Reproduce exactly the lines below from the one containing "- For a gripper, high" through the one containing "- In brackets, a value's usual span", including both, and nothing else.

======== Source material ========

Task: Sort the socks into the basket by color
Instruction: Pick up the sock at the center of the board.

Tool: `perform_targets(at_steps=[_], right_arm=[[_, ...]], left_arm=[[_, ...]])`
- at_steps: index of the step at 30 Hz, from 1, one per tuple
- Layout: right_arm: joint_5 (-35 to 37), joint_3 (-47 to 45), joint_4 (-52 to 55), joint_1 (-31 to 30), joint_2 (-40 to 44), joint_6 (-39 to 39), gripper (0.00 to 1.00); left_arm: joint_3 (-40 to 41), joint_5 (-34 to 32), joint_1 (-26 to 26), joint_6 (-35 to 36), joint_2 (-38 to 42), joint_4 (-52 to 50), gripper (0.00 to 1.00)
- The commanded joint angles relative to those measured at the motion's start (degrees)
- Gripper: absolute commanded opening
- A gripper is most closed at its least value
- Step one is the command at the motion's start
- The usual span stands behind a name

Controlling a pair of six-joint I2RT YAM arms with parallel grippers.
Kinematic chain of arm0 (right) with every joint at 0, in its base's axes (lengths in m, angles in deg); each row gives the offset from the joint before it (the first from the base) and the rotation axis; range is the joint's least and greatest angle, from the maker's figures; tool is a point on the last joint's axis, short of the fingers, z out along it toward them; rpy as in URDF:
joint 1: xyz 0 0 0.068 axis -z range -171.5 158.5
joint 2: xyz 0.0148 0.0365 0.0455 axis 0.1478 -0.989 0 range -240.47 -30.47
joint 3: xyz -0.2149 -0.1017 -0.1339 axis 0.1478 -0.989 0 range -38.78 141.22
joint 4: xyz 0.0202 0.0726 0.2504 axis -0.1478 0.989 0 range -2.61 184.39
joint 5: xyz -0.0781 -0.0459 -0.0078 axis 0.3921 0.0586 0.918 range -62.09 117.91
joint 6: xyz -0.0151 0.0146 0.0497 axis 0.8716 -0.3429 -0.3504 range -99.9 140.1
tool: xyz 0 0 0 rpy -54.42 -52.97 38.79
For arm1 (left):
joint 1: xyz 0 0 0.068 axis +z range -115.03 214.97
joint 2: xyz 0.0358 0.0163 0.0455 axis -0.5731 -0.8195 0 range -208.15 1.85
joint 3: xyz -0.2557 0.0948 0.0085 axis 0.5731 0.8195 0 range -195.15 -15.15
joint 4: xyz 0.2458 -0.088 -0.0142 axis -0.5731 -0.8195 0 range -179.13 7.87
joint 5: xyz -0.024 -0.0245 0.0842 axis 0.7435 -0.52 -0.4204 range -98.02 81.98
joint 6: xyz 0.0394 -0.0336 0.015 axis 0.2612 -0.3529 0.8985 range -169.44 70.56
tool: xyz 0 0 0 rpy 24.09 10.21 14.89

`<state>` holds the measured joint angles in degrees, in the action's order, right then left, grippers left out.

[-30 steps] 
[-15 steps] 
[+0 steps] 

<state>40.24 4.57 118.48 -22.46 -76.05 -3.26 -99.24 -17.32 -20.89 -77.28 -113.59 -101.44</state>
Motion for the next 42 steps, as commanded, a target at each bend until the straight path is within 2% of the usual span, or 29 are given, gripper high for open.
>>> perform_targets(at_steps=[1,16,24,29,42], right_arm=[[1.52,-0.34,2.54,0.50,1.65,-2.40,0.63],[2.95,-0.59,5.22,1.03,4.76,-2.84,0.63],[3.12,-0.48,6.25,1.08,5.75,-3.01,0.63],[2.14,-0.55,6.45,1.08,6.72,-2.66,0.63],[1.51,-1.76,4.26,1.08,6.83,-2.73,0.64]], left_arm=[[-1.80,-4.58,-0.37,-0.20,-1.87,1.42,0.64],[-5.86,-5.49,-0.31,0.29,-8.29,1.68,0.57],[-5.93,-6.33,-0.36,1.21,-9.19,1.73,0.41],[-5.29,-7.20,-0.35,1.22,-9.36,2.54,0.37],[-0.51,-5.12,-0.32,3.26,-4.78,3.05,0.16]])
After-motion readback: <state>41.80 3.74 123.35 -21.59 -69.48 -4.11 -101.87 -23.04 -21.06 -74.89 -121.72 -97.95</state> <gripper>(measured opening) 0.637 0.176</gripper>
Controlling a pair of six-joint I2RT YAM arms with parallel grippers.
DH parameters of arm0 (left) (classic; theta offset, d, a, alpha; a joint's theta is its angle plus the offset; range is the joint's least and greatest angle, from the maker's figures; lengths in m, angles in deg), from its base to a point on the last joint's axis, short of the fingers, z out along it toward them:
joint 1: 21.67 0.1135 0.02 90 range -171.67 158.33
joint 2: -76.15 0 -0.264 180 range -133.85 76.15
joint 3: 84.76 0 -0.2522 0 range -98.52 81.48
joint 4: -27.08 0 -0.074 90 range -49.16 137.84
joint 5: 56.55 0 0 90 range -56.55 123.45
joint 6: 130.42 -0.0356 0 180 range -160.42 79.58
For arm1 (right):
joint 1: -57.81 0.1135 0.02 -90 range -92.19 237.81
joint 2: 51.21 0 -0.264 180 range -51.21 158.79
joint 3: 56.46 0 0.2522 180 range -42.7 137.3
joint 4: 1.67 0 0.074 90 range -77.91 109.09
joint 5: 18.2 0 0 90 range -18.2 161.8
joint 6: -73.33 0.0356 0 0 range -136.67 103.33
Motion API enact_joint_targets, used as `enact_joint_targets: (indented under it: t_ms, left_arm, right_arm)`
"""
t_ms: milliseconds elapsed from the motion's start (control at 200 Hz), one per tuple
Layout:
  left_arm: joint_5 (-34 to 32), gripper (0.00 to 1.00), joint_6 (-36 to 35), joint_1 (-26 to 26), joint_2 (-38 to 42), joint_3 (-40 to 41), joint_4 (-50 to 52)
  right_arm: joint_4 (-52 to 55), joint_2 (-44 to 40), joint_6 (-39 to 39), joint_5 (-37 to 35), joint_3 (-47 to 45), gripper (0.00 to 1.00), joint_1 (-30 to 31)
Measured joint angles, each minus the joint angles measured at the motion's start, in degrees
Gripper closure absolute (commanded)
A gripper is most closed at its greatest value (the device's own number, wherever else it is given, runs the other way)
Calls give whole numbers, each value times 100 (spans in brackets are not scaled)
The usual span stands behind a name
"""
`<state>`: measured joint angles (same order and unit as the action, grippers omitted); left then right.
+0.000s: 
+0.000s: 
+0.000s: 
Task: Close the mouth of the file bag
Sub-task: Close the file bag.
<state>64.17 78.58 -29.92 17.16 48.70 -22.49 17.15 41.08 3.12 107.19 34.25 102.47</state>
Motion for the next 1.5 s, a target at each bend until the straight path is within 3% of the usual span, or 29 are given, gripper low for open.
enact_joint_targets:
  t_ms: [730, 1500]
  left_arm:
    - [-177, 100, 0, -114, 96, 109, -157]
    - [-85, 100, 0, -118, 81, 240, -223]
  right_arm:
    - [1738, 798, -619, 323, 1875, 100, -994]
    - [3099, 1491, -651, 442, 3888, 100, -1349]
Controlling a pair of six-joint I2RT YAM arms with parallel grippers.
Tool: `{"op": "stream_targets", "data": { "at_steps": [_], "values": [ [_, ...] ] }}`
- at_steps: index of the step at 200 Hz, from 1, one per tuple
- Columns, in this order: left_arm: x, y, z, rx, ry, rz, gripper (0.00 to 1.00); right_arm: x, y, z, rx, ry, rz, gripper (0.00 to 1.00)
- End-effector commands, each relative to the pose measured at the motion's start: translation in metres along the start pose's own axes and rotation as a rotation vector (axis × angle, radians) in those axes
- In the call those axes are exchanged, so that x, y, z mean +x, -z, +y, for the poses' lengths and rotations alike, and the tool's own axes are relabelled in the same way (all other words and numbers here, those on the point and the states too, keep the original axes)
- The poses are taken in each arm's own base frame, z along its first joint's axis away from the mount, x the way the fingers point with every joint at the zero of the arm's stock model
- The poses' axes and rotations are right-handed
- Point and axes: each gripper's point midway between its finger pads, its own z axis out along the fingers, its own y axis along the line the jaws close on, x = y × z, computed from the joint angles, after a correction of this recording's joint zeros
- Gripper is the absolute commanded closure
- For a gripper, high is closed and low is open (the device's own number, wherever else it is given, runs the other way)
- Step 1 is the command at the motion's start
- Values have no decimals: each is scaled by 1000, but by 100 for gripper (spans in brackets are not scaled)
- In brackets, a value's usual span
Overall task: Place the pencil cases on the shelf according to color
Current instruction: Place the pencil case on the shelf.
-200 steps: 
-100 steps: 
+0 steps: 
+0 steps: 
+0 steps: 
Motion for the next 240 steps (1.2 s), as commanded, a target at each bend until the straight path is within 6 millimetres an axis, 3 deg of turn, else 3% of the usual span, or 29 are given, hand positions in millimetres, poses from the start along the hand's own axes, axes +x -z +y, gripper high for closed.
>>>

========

Solution to the exercise |
- For a gripper, high is closed and low is open (the device's own number, wherever else it is given, runs the other way)
- Step 1 is the command at the motion's start
- Values have no decimals: each is scaled by 1000, but by 100 for gripper (spans in brackets are not scaled)
- In brackets, a value's usual span

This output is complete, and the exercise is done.